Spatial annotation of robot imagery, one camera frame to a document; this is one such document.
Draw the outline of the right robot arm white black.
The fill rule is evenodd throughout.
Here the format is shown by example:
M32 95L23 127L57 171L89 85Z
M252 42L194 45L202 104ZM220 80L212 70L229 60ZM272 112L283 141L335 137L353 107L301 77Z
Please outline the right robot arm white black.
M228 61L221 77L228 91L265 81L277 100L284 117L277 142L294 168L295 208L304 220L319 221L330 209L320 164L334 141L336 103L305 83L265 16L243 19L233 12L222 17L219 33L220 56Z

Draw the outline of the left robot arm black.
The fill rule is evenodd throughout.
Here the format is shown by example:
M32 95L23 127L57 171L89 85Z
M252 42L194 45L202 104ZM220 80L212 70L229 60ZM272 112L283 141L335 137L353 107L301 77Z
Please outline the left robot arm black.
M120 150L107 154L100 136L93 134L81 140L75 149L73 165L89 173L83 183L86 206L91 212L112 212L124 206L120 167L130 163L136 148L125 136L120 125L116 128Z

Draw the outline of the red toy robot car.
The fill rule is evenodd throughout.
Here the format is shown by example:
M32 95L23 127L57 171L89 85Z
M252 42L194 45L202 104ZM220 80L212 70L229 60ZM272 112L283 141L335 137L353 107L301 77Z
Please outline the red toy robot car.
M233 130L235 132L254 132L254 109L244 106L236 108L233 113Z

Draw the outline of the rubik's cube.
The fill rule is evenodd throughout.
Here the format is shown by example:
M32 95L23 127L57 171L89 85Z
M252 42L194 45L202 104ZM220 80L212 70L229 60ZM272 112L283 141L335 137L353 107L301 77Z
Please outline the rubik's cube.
####################
◆ EXERCISE AIM:
Your answer is the line containing "Please outline the red toy robot car." plus every line after it through the end of the entries, given again exactly and alone.

◆ EXPECTED ANSWER:
Please outline the red toy robot car.
M233 130L235 132L254 132L254 109L244 106L236 108L233 113Z

Draw the outline of the rubik's cube.
The fill rule is evenodd throughout.
Here the format is shown by example:
M32 95L23 127L57 171L89 85Z
M252 42L194 45L202 104ZM220 80L212 70L229 60ZM272 112L283 141L335 137L353 107L301 77Z
Please outline the rubik's cube.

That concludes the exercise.